Understand and visualize performance spikes in your applications, even if the cause is only a single outlying request, by analyzing trends by individual requests.
However, transaction monitoring goes beyond the standard dashboard green or red light—Systems may be up, but transactions may not always execute properly, or be timely. Measure overall system performance, including each component and even network infrastructure, to perform root-cause analysis of issues affecting your users.
Starting from this macro level, you can isolate interesting code and dive into the lowest-level details of your application, including individual web pages and their constituents (see Figure below). This includes a page’s script code as it’s executed, host server activity, network latency, associated database queries, image downloads, and more, all down to the individual line of source.
Dive deep into the user experience, monitoring each transaction, looking for outliers, and reporting real user performance. Some monitoring solutions focus on specific parts of the stack, but to measure the entire transaction envelope, observe the entire stack and how it affects user experience.
Continuously monitor trends to alert you of impending trouble before users are impacted. Distributed transaction monitoring services can be deployed across your data centers, or the cloud globally, to track your users’ experience accurately, regardless of where they reside. As a result, you can trace transactions across hosts, measure against baselines and transaction acceptance criteria using the Latency data API, and generate automated real-time alerts when thresholds are crossed.

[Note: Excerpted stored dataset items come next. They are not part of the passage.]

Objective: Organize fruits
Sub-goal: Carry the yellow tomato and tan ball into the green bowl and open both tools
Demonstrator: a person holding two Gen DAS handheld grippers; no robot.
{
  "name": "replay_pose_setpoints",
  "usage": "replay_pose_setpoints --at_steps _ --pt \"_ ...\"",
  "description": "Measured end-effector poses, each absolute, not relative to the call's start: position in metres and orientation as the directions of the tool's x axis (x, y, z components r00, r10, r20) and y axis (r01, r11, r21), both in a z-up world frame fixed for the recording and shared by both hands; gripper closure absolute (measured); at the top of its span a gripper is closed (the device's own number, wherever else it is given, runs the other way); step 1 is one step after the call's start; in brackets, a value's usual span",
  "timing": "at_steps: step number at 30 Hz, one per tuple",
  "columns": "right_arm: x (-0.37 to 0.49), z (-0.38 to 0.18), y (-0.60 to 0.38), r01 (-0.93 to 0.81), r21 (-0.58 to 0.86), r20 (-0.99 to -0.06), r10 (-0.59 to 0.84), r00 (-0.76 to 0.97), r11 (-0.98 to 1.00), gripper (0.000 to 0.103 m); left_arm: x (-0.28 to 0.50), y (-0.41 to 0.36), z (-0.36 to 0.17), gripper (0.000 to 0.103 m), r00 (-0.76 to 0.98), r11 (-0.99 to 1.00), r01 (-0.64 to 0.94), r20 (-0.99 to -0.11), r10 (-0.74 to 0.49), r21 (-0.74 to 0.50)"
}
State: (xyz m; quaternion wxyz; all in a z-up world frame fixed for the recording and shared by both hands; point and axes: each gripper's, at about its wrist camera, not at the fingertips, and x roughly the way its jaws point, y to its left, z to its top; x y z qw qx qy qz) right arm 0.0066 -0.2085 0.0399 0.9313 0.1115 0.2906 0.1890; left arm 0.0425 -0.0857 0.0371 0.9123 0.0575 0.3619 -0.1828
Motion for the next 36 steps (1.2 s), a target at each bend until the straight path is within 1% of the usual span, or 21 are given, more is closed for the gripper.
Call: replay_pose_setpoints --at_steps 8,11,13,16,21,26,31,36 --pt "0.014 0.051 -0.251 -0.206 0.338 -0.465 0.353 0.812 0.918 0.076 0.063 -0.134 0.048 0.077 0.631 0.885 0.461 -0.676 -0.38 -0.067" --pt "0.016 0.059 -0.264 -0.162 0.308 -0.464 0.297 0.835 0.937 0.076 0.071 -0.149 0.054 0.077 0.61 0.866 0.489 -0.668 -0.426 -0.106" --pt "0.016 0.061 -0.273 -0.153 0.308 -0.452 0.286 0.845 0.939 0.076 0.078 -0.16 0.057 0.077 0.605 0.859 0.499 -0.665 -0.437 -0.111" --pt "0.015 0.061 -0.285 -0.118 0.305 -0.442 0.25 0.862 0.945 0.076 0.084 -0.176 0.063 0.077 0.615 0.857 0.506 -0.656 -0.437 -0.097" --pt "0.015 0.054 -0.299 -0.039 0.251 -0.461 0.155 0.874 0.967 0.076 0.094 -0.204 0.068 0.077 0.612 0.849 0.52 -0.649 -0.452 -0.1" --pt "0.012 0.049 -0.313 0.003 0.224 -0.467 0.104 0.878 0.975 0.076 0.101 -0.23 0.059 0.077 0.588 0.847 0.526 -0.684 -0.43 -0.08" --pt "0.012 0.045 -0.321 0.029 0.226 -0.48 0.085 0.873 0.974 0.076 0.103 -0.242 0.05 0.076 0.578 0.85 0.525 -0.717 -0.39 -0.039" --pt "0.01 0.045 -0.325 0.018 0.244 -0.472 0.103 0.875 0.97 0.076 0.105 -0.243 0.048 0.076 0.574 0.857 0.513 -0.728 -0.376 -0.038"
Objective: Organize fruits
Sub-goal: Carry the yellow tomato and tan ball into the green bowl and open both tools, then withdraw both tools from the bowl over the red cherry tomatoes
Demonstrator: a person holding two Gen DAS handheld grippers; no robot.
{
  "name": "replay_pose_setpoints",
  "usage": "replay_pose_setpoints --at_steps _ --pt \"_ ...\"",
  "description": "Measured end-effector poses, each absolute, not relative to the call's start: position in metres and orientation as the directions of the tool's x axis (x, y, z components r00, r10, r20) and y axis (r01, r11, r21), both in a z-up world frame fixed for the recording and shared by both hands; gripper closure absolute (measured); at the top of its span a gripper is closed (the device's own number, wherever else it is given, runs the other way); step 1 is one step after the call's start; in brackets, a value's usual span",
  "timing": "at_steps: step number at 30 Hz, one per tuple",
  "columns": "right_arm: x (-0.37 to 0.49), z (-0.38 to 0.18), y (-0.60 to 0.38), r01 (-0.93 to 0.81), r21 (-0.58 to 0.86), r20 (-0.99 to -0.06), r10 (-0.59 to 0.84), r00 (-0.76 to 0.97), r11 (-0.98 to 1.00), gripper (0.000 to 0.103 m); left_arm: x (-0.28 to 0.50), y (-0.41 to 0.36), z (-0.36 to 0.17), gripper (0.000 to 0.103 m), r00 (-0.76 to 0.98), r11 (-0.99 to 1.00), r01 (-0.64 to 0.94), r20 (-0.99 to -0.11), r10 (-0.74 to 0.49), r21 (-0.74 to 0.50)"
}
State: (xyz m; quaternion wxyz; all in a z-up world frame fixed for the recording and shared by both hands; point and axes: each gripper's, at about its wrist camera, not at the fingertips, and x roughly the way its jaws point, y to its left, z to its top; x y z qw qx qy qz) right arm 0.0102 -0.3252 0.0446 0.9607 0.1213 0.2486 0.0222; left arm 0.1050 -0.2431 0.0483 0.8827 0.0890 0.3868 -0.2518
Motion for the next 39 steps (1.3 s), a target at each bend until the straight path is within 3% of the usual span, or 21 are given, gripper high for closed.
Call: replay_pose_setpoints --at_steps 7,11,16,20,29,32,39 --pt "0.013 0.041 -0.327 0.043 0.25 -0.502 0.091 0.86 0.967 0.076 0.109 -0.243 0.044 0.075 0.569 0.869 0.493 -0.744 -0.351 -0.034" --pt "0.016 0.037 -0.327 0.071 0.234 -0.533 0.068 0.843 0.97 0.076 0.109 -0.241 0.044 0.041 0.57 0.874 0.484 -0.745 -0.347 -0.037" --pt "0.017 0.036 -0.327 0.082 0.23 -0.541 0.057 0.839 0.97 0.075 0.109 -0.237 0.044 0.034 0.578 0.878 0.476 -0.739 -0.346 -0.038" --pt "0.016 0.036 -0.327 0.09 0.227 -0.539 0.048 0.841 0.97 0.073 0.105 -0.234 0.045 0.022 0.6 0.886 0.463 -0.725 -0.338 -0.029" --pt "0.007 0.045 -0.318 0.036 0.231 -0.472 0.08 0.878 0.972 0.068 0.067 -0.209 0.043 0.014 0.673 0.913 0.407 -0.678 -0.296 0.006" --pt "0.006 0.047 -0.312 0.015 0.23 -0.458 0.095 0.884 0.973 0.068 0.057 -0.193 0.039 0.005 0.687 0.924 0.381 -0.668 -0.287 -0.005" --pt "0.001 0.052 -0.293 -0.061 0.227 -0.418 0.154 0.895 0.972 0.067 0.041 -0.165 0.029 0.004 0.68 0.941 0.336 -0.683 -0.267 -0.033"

Some organizations view monitoring as a necessary evil. But with distributed transaction systems, thorough monitoring can be a business differentiator, in that it extends to all of your components, helps you become proactive, detect and fix issues before your users experience them, and enables you to quickly recover in times of failure. I often like to draw a comparison between software and the game of golf: even the best golfers occasionally hit a bad shot. It’s what they do to recover that counts most. Effective transaction monitoring can do the same for your business, impressing your customers with your exceptional ability to recover from even the worst of problems. In business, it’s often that final impression that counts.